The Newcastle Knights took a step towards having an NRLW team by holding a women's combine at Mayfield on Sunday.
The NRLW comprises four teams at the moment but the Knights are eyeing future inclusion in an expanded competition and are building a women's academy as part of their preparations.
The club received around 160 expressions of interest for the academy with around 60 athletes invited to take part in the combine, where players' athleticism, skill and potential for development was assessed.
Knights Academy coach Ben Farrar told the Newcastle Herald on Sunday the combine was also a way to unearth "a few rough diamonds".
"Today was a small step in terms of trying to get a women's [NSW] premier league team in next year with a look of a women's NRL team the year after," Farrar said.
"We know the girls who play rugby league in Newcastle and know the names who are at other clubs but we want a pathway for the Knights, so we're trying to get as many talented athletes as we can.

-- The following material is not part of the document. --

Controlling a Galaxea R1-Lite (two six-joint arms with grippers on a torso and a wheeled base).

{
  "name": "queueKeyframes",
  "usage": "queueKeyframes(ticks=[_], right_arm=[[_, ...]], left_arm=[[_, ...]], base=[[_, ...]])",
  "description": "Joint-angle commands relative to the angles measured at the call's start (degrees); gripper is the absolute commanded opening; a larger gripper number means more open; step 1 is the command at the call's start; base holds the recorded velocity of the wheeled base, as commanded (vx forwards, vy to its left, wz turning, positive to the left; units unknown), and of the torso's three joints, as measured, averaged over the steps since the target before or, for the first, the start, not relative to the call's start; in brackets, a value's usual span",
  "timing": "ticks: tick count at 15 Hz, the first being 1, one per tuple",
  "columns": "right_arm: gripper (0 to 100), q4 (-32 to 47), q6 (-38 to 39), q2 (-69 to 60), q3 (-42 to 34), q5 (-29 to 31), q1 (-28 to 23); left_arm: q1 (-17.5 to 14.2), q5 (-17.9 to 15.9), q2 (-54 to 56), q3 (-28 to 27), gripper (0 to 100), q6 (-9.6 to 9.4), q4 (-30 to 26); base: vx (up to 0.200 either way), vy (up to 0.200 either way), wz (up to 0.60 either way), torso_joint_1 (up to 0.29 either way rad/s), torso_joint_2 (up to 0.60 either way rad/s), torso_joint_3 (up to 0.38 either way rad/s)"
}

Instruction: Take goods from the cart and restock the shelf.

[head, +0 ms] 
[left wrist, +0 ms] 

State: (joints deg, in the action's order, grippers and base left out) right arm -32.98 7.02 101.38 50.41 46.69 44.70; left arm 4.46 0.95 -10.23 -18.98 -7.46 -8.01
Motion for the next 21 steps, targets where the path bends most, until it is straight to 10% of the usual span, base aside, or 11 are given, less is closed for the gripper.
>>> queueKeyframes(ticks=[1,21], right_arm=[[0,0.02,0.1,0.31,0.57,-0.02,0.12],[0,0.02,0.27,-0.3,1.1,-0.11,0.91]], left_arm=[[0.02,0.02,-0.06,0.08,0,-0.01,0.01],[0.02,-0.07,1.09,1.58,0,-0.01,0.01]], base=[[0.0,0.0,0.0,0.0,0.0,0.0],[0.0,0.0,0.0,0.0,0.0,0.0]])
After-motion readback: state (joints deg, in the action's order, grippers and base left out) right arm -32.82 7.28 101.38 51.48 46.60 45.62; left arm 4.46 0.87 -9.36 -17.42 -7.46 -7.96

"That's what the combine was about, in terms of identifying whether they're netball, touch football, rugby union, basketball, anything that ticks a box of a potential rugby league player and trying to get them involved in the next couple of months."
An Academy squad of around 40 athletes will train over the next few months with a view to playing a game in June.
"They went through a series of skill-based exercises, like drills, catch-pass, tackle technique, some movement and some physical stuff in terms of their speed over 20 metres, plyometric capability and then a fitness test at the end," Farrar said.
"Athletes are athletes and, whether they catch a basketball or catch a football, it's all a pretty similar skill base, so you can pick up straight away whether they've got something. The more we can train up and have depth, the stronger the top level will be."
NRL elite female pathways manager Jamie Feeney was at the combine and said Newcastle and the Hunter region had strong credentials for entry into the NRLW.
"If you've got good strong competitions underneath, you're not just going to come in at the top level and go, 'We'll be here for a year or two and then we'll struggle to sustain our team and get the quality through and then there's no real pathway'," Feeney said.
"There's a really strong pathway up here, so girls can now register as a six-year-old, come through and play all of their life in the Newcastle region and not have to leave and be able to play NRLW. That's a massive positive for the Knights."
NRL are expected to make an announcement soon regarding the structure of this year's NRLW as well as on future expansion.